- Court: U.S. District Court Western District of Texas
- Decided: May 3, 1897

Court membership
- Judge sitting: Thomas Shelton Maxey

= In Re Ricardo Rodriguez =

In Re Ricardo Rodriguez is a landmark civil rights and naturalization case decided in the U.S. District Court Western District of Texas (1897). In the United States, Mexicans occupied an ambiguous racial category in-between white and black because US naturalization laws only allowed for white and Black immigrants to become citizens. This case is important for Mexican and other Latin American immigrants because Judge Thomas S. Maxey declared that Mexicans were considered white for naturalization purposes. Judge Maxey further agreed that Ricardo Rodriguez was protected under the 14th Amendment.

== Background context ==

=== Key figures ===
Ricardo Rodriguez was originally from the state of Guanajuato, Mexico. Stated in the courts Rodriguez was an illiterate, thirty-seven-year-old laborer who spoke no English. When Rodriguez applied for naturalization in 1896 he had already lived in Texas for about 10 years. Rodriguez was a hardworking man who did not know much of Mexican history. In the amicus brief, all four of the lawyers involved all agreed that Rodriguez appeared as more Indian rather than Spanish (white). However, the case was centered more on voter eligibility than on racial naturalization, which was involved but not the primary issue.

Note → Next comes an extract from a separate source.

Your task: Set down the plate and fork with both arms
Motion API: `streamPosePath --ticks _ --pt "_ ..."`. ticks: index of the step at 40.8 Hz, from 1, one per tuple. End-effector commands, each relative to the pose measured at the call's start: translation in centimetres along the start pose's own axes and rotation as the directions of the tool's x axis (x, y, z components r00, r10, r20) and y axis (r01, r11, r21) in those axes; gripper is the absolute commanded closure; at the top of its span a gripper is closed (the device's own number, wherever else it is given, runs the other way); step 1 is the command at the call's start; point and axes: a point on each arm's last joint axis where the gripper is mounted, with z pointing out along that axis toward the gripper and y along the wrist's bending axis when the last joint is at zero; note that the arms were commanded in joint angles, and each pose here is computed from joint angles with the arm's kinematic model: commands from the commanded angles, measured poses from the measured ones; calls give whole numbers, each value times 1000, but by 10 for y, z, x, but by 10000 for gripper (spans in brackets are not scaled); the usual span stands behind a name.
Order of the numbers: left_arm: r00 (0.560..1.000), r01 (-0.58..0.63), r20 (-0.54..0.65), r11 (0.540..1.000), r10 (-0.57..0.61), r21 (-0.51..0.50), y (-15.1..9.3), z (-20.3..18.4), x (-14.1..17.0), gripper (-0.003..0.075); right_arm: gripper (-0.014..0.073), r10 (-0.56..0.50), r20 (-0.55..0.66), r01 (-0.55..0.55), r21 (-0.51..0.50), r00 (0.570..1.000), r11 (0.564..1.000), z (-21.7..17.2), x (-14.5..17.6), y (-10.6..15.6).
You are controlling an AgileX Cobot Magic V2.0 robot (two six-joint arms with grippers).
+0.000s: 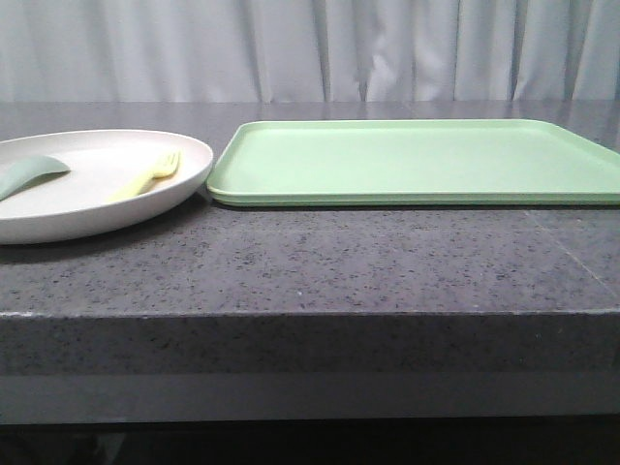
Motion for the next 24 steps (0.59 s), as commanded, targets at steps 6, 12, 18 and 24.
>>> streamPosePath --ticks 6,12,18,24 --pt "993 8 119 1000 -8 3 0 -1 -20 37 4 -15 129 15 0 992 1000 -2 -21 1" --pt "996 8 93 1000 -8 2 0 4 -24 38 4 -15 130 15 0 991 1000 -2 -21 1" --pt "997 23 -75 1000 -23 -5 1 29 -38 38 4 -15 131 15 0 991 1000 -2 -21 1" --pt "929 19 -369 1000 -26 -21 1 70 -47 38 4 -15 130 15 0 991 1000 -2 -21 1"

The judge in the case was Thomas S. Maxey. Maxey received his law degrees from two different schools, the first being the University of Mississippi and the second was Tulane University. After the Rodriguez case in 1888, he went on to be appointed in United States district court for the Western District of Texas. When Rodriguez's application was submitted, Judge Maxey decided to form a committee hoping to have six lawyers to make an amicus brief; however, only four submitted cases. The four lawyers involved in the case were Theodore J. McMinn a populist, Andrew Jackson Evans a republican, McGown, and Thomas M. Paschal a democrat. The three lawyers who opposed Rodriguez in the case were McMinn, Evans and McGown. Paschal was the only lawyer that supported Rodriguez in the case.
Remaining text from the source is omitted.